[Data listing Boundary: Start]

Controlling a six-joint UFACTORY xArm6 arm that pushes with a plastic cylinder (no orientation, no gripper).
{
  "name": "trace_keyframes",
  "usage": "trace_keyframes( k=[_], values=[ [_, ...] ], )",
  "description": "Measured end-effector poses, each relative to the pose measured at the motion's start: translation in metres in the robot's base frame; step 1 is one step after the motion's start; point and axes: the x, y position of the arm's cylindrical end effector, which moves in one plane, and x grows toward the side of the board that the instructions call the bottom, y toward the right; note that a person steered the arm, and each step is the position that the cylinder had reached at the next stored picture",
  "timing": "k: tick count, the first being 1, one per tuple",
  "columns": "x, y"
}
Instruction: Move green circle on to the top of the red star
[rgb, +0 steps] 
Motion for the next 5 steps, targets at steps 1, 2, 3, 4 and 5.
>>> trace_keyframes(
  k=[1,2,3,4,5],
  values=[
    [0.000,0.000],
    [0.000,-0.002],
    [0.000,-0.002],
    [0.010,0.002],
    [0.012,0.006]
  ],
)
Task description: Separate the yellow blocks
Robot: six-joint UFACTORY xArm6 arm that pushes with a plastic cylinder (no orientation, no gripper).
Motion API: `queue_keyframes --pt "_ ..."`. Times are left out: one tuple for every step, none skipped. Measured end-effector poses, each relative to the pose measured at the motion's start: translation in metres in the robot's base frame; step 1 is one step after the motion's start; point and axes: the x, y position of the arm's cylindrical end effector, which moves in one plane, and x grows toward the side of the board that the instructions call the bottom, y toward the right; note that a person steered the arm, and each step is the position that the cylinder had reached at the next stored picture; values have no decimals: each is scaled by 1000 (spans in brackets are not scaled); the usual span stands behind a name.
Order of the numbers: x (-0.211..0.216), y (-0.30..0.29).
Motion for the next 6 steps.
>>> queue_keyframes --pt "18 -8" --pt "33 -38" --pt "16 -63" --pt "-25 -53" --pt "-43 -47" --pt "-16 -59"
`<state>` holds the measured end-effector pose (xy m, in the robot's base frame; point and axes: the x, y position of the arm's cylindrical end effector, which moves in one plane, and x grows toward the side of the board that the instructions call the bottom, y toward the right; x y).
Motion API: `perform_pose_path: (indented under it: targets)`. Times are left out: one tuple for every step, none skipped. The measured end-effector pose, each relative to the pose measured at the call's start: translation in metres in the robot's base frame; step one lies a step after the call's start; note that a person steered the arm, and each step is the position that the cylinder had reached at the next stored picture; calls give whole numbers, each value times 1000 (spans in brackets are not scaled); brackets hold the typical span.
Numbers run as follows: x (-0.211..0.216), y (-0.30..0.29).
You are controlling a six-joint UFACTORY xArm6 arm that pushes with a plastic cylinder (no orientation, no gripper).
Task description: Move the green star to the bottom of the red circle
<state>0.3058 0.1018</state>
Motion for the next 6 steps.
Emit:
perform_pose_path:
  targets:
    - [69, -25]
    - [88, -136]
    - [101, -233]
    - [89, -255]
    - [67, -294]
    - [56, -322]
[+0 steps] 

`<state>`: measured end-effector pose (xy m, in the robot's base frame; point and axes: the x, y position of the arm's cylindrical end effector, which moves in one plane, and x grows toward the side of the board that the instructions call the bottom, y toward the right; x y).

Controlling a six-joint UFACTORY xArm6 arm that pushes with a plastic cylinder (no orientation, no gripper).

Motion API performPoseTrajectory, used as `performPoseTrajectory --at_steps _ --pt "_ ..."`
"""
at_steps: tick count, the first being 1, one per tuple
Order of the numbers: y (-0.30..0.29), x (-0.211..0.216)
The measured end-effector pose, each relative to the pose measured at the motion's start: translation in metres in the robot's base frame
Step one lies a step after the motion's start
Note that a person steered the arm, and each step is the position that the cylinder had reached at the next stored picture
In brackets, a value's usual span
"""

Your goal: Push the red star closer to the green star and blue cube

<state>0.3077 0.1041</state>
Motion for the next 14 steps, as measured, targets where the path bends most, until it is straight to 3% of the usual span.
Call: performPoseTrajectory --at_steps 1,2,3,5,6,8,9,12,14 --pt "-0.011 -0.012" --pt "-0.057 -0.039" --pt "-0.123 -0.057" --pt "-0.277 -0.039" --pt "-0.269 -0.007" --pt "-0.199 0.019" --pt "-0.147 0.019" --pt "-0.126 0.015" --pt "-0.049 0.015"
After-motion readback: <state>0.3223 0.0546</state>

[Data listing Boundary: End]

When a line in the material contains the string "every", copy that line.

Motion API: `queue_keyframes --pt "_ ..."`. Times are left out: one tuple for every step, none skipped. Measured end-effector poses, each relative to the pose measured at the motion's start: translation in metres in the robot's base frame; step 1 is one step after the motion's start; point and axes: the x, y position of the arm's cylindrical end effector, which moves in one plane, and x grows toward the side of the board that the instructions call the bottom, y toward the right; note that a person steered the arm, and each step is the position that the cylinder had reached at the next stored picture; values have no decimals: each is scaled by 1000 (spans in brackets are not scaled); the usual span stands behind a name.
Motion API: `perform_pose_path: (indented under it: targets)`. Times are left out: one tuple for every step, none skipped. The measured end-effector pose, each relative to the pose measured at the call's start: translation in metres in the robot's base frame; step one lies a step after the call's start; note that a person steered the arm, and each step is the position that the cylinder had reached at the next stored picture; calls give whole numbers, each value times 1000 (spans in brackets are not scaled); brackets hold the typical span.

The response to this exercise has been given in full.